Two years ago, I had my gallbladder removed — a procedure known medically as a laparoscopic cholecystectomy (well, technically just a cholecystectomy, but most are these days performed laprascopically.)
I went to my doctor for what was felt like a muscle ache that kept returning to the same place on my right side. An ultrasound was ordered that showed no evidence of stones and thus the ache remained a mystery or potentially evidence of nothing more than a recurring muscle strain.
One year later, the ache returned. Same ultrasound referral, different result. This time, it declared, my gallbladder had a collection of stones ranging in size from 1mm to 4mm. And once that happens, current medical consensus is that the tenant has to be evicted.
As many post-cholecystectomy patients probably know—or may, in retrospect, have learned—the threshold of proof that doctors look for in order to excise gallbladders these days is worryingly low.
Sludge? Stones? Yank it out!
Personally, my money’s on the prediction that this approach will, in time, come to be regarded as horribly misguided (much as we look back on the era of lobotomies today and wonder what on earth doctors were thinking).
The Frenetic Lead-Up To My Gallbladder Surgery
The lead up to the surgery itself happened dizzingly fast —and I caution anybody going through the same thing to take their time (if their doctor says that they have it, that is) and to ask for a second opinion or to demand it if one isn’t forthcoming.
At the very least, ask for something better than a single ultrasound scan which was the entire evidentiary basis upon which I lost this important digestive organ.
My process felt extremely rushed from start to finish. When the hospital (Hadassah Ein Karem) called to ask whether I could slot in for surgery in two weeks and I asked whether I could have the day to think about it, my request was abruptly denied with quintessential Israeli brusqueness. This isn’t the way patients should be treated when trying to weigh up an enormously serious decision that may have lifelong consequences.
My family doctor wisely advised me to defer the operation until after my wedding. But once that was out of the way the surgeon to which I was referred laid on the pro-surgery spiel thick and heavy. With the confidence and bravado that only Israeli doctors can quite muster, he assured me that the gallbladder was a “useless” organ; that I could be at work the “very next day” if I so wanted; and that I could continue eating just the way I had before the surgery.

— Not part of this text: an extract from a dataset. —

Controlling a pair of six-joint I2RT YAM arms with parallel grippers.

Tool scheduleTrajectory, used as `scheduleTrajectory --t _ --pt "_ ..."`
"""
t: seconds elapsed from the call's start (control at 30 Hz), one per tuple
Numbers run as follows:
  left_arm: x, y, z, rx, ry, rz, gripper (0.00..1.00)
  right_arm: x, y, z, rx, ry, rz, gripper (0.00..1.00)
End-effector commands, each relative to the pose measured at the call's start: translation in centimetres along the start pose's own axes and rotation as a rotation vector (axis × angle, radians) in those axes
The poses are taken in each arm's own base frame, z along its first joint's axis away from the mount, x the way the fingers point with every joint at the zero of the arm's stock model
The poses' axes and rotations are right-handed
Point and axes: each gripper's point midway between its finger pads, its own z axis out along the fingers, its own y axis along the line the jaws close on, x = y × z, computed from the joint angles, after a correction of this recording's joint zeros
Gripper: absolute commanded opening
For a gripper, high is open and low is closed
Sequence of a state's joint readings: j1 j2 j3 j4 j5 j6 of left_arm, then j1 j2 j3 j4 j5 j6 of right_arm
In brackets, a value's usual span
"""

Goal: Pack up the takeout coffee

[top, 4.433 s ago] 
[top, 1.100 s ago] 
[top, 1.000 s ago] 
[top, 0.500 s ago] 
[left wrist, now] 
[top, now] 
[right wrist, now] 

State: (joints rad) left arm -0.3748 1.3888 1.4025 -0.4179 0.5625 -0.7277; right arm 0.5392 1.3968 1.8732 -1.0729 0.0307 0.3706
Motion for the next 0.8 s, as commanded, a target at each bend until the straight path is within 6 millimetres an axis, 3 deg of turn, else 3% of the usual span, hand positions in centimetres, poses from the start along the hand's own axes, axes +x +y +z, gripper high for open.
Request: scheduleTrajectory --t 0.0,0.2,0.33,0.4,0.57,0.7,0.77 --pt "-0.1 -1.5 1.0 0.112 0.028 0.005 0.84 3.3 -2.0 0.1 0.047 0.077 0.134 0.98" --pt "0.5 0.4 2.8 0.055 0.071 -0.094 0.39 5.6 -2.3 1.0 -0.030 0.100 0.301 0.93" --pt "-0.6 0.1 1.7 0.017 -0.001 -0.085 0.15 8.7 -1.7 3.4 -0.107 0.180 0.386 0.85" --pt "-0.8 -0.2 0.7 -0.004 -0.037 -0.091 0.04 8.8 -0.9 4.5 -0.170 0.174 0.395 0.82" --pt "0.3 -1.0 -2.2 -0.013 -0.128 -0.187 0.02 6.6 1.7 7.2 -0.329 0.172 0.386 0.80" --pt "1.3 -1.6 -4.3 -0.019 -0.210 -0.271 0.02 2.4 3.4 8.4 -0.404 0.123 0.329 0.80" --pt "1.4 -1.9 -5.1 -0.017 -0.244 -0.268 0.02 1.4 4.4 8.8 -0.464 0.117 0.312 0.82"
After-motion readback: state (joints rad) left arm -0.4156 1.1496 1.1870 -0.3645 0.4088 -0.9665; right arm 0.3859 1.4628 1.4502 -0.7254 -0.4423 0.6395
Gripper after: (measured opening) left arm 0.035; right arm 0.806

In my best attempt at an Israeli accent, if I were to be told the same thing now, I would respond: bull-sheet.
The Unholy Duo Of Bile Reflux Gastritis And Postprandial Functional Dyspepsia (FD)
For the month following my surgery, I came down with a pretty classical case of bile reflux gastritis.
In normal person language: bile was refluxing up into my stomach causing a chemical gastritis and all that that involves, and I was throwing up bile into a toilet for the best part of a month. Fun times.
Thankfully — with the help of a medicine called cholestyramine, a bile binder, which is basically a repurposed old cholesterol-lowering drug — that phase passed over (which gives me hope for future further improvement; the body can and does adapt even to something as dramatic as the loss of a digestive organ).
However, the bile reflux phase was only to prove the start of my problems.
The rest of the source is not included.